# [To do]
Word for word, print all of the lines below.

# [Data for this exercise]
________________

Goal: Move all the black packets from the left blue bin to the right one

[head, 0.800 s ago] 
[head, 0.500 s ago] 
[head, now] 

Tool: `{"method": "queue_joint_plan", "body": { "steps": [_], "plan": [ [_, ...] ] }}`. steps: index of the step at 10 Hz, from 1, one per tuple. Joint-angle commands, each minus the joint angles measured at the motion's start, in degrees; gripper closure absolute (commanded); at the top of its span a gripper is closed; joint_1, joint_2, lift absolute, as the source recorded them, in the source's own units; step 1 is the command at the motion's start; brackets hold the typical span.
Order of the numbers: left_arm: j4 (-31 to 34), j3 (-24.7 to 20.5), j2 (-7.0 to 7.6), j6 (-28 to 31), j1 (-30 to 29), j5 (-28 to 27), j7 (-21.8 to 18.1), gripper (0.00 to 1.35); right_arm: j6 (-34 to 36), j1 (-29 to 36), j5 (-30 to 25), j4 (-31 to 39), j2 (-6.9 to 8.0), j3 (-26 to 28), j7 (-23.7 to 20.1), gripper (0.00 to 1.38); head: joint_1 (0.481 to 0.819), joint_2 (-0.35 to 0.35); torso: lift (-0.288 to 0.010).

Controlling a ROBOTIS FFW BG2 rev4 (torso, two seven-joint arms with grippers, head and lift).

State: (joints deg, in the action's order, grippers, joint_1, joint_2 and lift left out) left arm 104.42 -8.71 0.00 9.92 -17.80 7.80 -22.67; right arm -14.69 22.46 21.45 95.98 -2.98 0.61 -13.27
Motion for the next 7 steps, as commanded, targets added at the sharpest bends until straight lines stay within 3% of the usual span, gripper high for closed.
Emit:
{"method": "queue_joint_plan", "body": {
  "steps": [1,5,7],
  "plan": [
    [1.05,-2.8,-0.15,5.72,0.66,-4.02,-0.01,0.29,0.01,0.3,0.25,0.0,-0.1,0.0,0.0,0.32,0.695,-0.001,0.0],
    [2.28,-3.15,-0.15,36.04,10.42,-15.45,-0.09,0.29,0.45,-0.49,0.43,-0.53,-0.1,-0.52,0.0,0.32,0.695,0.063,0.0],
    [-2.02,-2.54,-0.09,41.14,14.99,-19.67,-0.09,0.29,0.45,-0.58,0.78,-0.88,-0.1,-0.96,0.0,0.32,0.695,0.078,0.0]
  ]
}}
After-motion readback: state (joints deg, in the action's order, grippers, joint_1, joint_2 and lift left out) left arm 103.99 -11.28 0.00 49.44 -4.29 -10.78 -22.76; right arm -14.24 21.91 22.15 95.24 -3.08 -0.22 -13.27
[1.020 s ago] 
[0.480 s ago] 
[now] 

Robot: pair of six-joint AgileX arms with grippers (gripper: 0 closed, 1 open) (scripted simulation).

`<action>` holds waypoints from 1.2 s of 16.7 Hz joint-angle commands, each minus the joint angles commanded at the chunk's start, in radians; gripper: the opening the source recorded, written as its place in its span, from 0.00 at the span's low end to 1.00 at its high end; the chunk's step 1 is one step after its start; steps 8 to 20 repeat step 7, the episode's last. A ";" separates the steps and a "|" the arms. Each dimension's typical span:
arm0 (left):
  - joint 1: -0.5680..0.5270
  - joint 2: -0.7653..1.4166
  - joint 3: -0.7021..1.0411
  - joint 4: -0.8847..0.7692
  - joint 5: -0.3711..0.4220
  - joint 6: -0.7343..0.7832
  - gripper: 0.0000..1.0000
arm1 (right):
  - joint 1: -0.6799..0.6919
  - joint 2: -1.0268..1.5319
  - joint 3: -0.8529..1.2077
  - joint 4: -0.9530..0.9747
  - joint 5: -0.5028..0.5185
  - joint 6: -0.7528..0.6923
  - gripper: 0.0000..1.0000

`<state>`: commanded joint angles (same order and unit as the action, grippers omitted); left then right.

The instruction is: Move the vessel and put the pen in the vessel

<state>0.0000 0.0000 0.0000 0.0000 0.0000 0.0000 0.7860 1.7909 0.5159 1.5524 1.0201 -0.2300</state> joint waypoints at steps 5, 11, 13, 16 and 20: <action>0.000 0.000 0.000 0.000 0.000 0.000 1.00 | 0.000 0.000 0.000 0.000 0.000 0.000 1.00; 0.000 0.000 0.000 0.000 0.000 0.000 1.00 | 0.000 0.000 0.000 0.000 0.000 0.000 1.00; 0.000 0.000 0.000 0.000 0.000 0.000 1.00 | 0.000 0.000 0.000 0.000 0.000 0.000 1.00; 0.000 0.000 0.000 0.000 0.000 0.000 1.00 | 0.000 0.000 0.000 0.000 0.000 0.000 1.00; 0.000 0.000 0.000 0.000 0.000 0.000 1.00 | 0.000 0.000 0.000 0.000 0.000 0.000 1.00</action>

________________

# [Solution for this task]
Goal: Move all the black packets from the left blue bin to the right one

[head, 0.800 s ago] 
[head, 0.500 s ago] 
[head, now] 

Tool: `{"method": "queue_joint_plan", "body": { "steps": [_], "plan": [ [_, ...] ] }}`. steps: index of the step at 10 Hz, from 1, one per tuple. Joint-angle commands, each minus the joint angles measured at the motion's start, in degrees; gripper closure absolute (commanded); at the top of its span a gripper is closed; joint_1, joint_2, lift absolute, as the source recorded them, in the source's own units; step 1 is the command at the motion's start; brackets hold the typical span.
Order of the numbers: left_arm: j4 (-31 to 34), j3 (-24.7 to 20.5), j2 (-7.0 to 7.6), j6 (-28 to 31), j1 (-30 to 29), j5 (-28 to 27), j7 (-21.8 to 18.1), gripper (0.00 to 1.35); right_arm: j6 (-34 to 36), j1 (-29 to 36), j5 (-30 to 25), j4 (-31 to 39), j2 (-6.9 to 8.0), j3 (-26 to 28), j7 (-23.7 to 20.1), gripper (0.00 to 1.38); head: joint_1 (0.481 to 0.819), joint_2 (-0.35 to 0.35); torso: lift (-0.288 to 0.010).

Controlling a ROBOTIS FFW BG2 rev4 (torso, two seven-joint arms with grippers, head and lift).

State: (joints deg, in the action's order, grippers, joint_1, joint_2 and lift left out) left arm 104.42 -8.71 0.00 9.92 -17.80 7.80 -22.67; right arm -14.69 22.46 21.45 95.98 -2.98 0.61 -13.27
Motion for the next 7 steps, as commanded, targets added at the sharpest bends until straight lines stay within 3% of the usual span, gripper high for closed.
Emit:
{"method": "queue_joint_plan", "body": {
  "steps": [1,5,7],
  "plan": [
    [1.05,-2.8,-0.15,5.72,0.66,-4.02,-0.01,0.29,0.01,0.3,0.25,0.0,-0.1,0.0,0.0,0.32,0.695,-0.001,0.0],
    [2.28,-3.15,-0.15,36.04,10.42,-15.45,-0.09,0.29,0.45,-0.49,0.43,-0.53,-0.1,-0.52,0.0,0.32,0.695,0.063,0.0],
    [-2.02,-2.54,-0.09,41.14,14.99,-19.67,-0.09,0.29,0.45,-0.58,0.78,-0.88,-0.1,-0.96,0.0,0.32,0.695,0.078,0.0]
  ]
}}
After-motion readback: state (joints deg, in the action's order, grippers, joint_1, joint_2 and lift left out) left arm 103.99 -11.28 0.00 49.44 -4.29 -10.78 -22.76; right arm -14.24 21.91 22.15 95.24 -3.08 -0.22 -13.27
[1.020 s ago] 
[0.480 s ago] 
[now] 

Robot: pair of six-joint AgileX arms with grippers (gripper: 0 closed, 1 open) (scripted simulation).

`<action>` holds waypoints from 1.2 s of 16.7 Hz joint-angle commands, each minus the joint angles commanded at the chunk's start, in radians; gripper: the opening the source recorded, written as its place in its span, from 0.00 at the span's low end to 1.00 at its high end; the chunk's step 1 is one step after its start; steps 8 to 20 repeat step 7, the episode's last. A ";" separates the steps and a "|" the arms. Each dimension's typical span:
arm0 (left):
  - joint 1: -0.5680..0.5270
  - joint 2: -0.7653..1.4166
  - joint 3: -0.7021..1.0411
  - joint 4: -0.8847..0.7692
  - joint 5: -0.3711..0.4220
  - joint 6: -0.7343..0.7832
  - gripper: 0.0000..1.0000
arm1 (right):
  - joint 1: -0.6799..0.6919
  - joint 2: -1.0268..1.5319
  - joint 3: -0.8529..1.2077
  - joint 4: -0.9530..0.9747
  - joint 5: -0.5028..0.5185
  - joint 6: -0.7528..0.6923
  - gripper: 0.0000..1.0000

`<state>`: commanded joint angles (same order and unit as the action, grippers omitted); left then right.

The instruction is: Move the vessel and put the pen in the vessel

<state>0.0000 0.0000 0.0000 0.0000 0.0000 0.0000 0.7860 1.7909 0.5159 1.5524 1.0201 -0.2300</state> joint waypoints at steps 5, 11, 13, 16 and 20: <action>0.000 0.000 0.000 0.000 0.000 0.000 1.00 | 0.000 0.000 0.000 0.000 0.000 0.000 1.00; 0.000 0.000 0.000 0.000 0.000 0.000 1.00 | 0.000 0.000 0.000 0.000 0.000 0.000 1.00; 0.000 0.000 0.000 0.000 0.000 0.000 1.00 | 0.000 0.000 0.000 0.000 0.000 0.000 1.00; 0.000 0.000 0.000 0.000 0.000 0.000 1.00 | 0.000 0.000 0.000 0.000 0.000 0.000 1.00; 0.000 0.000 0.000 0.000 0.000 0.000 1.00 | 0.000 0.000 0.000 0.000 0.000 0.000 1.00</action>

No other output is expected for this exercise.